Un silence pesait une fois de plus, puis la Princesse posa une question similaire
-Et Jésus, tu l'aime ? Demanda-t-elle dans un éclaire de fascination.
Ahtelstan, se sentait une fois de plus tirée à quatre épingle, remettant toujours en doute ses croyances. Alors, pour ne froisser personne, la facilité se présenta à lui.
-J'aime les deux. J'ai fois aux deux, et je ne vois pas ce qu'il y a de mal à ça. Vous dites vous même que deux cultures peuvent s'entendre, alors je peux bien aimer différents dieux et aimer deux religion différente, dans la logique des choses.
La Princesse souriait, Le Roi levait son verre et Athelstan reprenait sa respiration après un dialogue assez intense.
Dans les jours qui suivaient, les Vikings marchaient, s'arrêtant la nuit pour se reposer. Ils avaient traversés les nombreux bois, les collines, le vent glacial et la brume. Ragnar restait cependant en retrait, observant ses amis, ce qu'il se passait, comme à son habitude. Il était comme ça, le Jarl. Il aimait fixer un point précis, ne plus jamais le relâcher, comme un lynx. Comment décrire ce fameux guerrier incassable ? Il avait une posture à la fois sûre, et terriblement gauche, pratiquement boiteux, mais il gardait une prestance, et faisait frissonner de peur n'importe qui même son propre frère, pourtant bien plus fort que lui, le respectait et le suivait. Il ressemblait à un bourreau, mais il était aussi avant tout un père. Un père pour son peuple, un père pour ses terres, le protecteur, celui qui avait l'oeil sur tout, rien ne lui échappait. Tous lui faisait confiance, mais lui, ne donnait pas sa confiance à tout le monde. Sa barbe était simple, son crâne était rasé, laissant paraître des tatouages mystérieux, des cicatrices ornaient son visage poussiéreux et fatigués. Mais plus les jours passaient, plus ces négociations pour obtenir un bout de terre le lassait, alors souvent il se surprenait à repenser à sa ferme, quand il n'était qu'un simple curieux. Il est devenu roi, son nom est connu de tous. Mais il en n'était pas forcément fière, en réalité, il s'en fichait, il voulait simplement découvrir des pays, des civilisations, des langages, des religions. Et ça, les autres vikings ne le comprenaient pas toujours à son grand malheur, en particulier Floki, son grand ami qui, de plus en plus, le méprisais pour sa curiosité qu'il interprétait comme de la trahison.
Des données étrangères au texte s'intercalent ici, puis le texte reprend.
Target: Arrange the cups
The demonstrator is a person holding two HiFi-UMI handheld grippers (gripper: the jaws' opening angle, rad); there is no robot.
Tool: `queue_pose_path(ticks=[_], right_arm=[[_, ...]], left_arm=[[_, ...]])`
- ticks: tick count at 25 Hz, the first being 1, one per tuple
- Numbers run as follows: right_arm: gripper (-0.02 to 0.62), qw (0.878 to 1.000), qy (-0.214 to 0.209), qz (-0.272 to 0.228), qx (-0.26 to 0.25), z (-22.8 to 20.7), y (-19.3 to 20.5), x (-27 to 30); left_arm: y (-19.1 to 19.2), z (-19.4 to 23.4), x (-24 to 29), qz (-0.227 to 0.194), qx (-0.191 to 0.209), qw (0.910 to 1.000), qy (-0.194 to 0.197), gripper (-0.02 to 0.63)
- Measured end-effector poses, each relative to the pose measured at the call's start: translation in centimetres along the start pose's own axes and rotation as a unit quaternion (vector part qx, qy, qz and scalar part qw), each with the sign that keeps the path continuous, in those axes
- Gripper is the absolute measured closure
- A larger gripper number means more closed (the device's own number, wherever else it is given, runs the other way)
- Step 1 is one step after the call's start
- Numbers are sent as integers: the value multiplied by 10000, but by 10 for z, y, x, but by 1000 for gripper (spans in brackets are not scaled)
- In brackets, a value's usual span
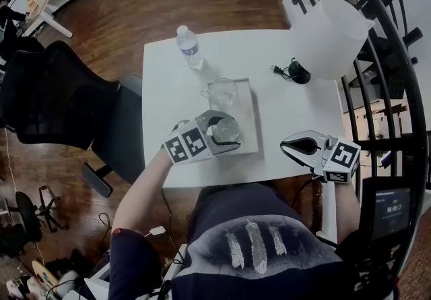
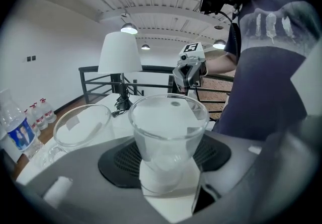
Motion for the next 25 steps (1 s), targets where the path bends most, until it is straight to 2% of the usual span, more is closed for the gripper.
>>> queue_pose_path(ticks=[4,12,18,22,23,25], right_arm=[[591,10000,8,13,0,0,-1,-1],[591,10000,-61,-22,8,3,-3,0],[591,9999,-138,14,39,5,-4,3],[591,9999,-127,-6,17,6,-7,2],[591,9999,-123,-7,9,6,-7,3],[591,9999,-123,-6,12,4,-7,4]], left_arm=[[-1,2,2,-120,-27,9999,-64,311],[-3,-4,7,21,251,9996,-107,310],[0,-1,7,-30,71,9999,-95,301],[-5,0,4,-267,-115,9994,-163,210],[-6,-1,3,-306,-129,9993,-159,169],[-8,-2,0,-390,-132,9990,-154,144]])
Point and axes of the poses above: the fingertips, and each gripper's own axes: x forward along the fingers, z to its left, y out of its underside, the point moved 10 cm from there along -x, backward along the fingers, and after that the axes turned 11 degrees about y, right-handed, at the moved point
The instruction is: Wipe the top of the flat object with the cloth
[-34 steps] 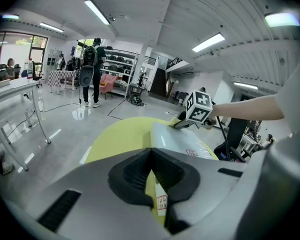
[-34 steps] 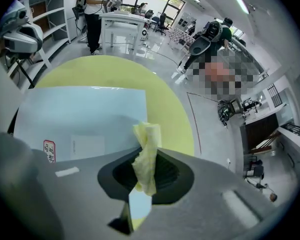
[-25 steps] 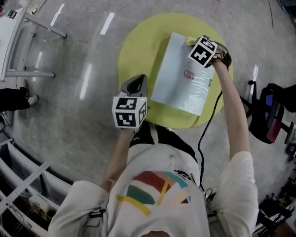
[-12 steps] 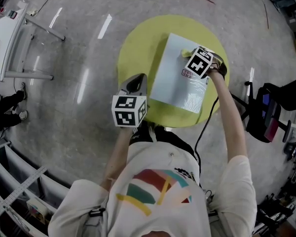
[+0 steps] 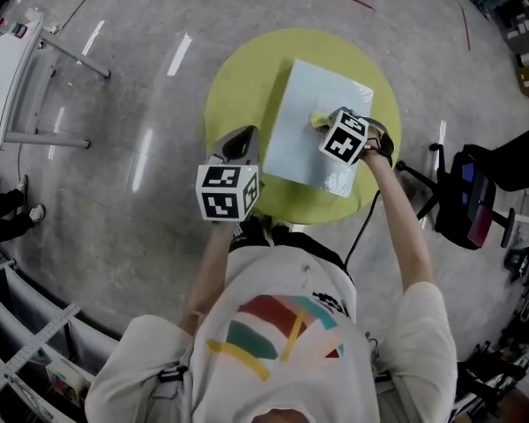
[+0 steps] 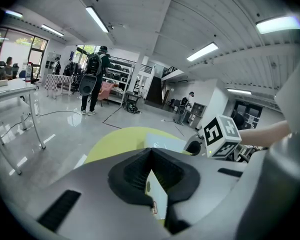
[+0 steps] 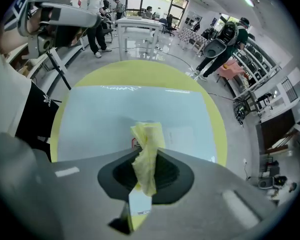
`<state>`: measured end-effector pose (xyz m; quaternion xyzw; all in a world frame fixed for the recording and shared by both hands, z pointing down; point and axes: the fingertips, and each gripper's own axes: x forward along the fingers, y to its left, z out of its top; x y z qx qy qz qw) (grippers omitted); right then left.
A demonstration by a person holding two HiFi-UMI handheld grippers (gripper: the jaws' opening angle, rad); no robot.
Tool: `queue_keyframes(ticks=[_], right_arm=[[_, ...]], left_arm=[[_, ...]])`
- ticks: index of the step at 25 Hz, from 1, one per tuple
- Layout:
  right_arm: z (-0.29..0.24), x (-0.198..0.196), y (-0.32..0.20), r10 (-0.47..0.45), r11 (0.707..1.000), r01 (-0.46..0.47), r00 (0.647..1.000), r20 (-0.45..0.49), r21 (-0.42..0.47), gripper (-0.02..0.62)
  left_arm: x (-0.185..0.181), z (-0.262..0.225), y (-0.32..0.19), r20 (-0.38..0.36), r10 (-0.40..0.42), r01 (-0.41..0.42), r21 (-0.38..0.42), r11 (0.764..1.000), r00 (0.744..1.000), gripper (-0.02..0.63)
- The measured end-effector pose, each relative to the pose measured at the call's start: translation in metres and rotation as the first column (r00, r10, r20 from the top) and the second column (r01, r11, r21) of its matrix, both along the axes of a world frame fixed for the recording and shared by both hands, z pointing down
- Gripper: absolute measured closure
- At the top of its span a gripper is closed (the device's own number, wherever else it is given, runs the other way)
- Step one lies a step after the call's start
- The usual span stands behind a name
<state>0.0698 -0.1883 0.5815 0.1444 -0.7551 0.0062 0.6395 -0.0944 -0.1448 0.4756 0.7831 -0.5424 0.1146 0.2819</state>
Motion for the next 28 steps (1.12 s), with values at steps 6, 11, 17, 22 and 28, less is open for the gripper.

Mais il s'en fichait aussi. Enfait, il en avait assez de tout cela, car à chaque fois, il fallait qu'il s'éloigne d'Athelstan, il éprouvait une sorte de peur bizarre dès qu'il s'éloignait de lui. Peut-être avait-il peur qu'il retourne dans sa foi chrétienne, et qu'il le quitte à jamais. Peut-être avait-il peur de se faire trahir. Il ne supportait pas cette idée. Ragnar était particulièrement sensible à son sujet, il suffisait que l'on parle de lui pour le retirer de ses torpeurs éveillées. Il ne savait pourquoi l ressentait cette affection particulière envers cet homme qui, au départ, n'avait rien à voir avec lui.